Como premio a su fidelidad, Armenia fue entregada a las cuitas de Mohsen. Sapor fundó Susa tras aniquilar a aquellos que se le opusieron y volvió a su palacio blanco de sedas y comodidades con la sed de sangre saciada, con más de sesenta años. Disfrutó de la vejez como lo hizo de la juventud, entre mujeres desnudas que besaban cada parte de su marchito cuerpo, con fiestas, caras telas que cubrían su piel y baños de agua purificada.

Mohsen, anciano, arrugado y retorcido como un olivo centenario, escribía en Armenia una carta para su emperador por el setenta cumpleaños de este, cuando escuchó los pasos amortiguados de los asesinos en los corredores.
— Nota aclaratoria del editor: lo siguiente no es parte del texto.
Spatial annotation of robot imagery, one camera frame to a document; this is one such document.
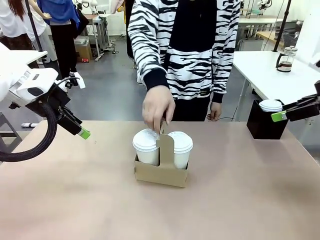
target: french press
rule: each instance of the french press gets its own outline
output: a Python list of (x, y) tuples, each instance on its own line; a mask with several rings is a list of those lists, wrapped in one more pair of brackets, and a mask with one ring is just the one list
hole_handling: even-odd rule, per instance
[(284, 52), (280, 53), (278, 60), (276, 61), (276, 69), (283, 73), (291, 72), (297, 51), (298, 49), (295, 48), (295, 46), (286, 47)]

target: brown cardboard drink carrier
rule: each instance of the brown cardboard drink carrier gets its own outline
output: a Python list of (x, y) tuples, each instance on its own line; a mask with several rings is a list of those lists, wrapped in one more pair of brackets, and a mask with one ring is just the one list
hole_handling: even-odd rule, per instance
[(144, 182), (171, 185), (185, 188), (187, 185), (188, 166), (186, 169), (178, 169), (175, 166), (175, 142), (174, 139), (167, 135), (167, 125), (161, 125), (161, 134), (156, 141), (157, 147), (160, 148), (160, 165), (140, 162), (138, 155), (134, 159), (135, 178)]

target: zebra print jacket
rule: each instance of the zebra print jacket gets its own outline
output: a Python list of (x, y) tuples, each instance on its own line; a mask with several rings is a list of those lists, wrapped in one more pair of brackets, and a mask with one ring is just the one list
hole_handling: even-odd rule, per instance
[[(184, 100), (214, 92), (212, 101), (222, 102), (233, 65), (240, 0), (212, 1), (217, 9), (212, 48), (184, 52), (170, 47), (179, 0), (135, 0), (128, 35), (138, 77), (148, 89), (165, 85), (174, 99)], [(165, 66), (168, 54), (170, 64)]]

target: floor
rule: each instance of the floor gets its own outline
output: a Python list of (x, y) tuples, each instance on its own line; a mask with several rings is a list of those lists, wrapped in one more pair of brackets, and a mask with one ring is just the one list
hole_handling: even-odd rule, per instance
[[(106, 53), (99, 62), (79, 63), (77, 69), (85, 80), (86, 88), (73, 88), (70, 91), (69, 108), (82, 120), (142, 120), (142, 102), (146, 89), (136, 83), (136, 70), (126, 54), (124, 39), (116, 41), (118, 54)], [(228, 93), (223, 99), (221, 121), (230, 121), (239, 99), (244, 78), (235, 68), (227, 86)], [(255, 96), (247, 92), (245, 107), (240, 120), (246, 121)], [(10, 110), (8, 101), (0, 102), (0, 111), (17, 131), (22, 123), (38, 123), (41, 118), (26, 108)], [(304, 127), (304, 120), (290, 122), (289, 130), (298, 138)], [(320, 157), (320, 118), (314, 124), (303, 143), (314, 156)]]

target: black cuff
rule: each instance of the black cuff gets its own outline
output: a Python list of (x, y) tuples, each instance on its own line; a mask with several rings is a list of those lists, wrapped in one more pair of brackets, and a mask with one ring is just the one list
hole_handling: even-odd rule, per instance
[(150, 89), (156, 87), (156, 86), (166, 86), (169, 88), (169, 84), (166, 79), (166, 72), (163, 71), (160, 68), (157, 68), (155, 70), (152, 70), (151, 72), (148, 72), (144, 78), (144, 83), (146, 85), (146, 89), (149, 91)]
[(223, 97), (224, 97), (224, 94), (223, 94), (223, 93), (214, 92), (214, 93), (213, 93), (212, 102), (221, 104)]
Sabía bien qué ocurría, él mismo había ordenado muchas veces similares actos, también sabía por qué. Quemó la carta en la llama de una vela y vio perfectamente la sombra proyectada sobre él antes de que la daga penetrase en su cuerpo, eficiente. Mohsen dejó escapar un gemido ahogado y una lágrima que no caía por si mismo, pues sabía que si a él le condenaban a la muerte era únicamente porque Sapor también había dejado de respirar.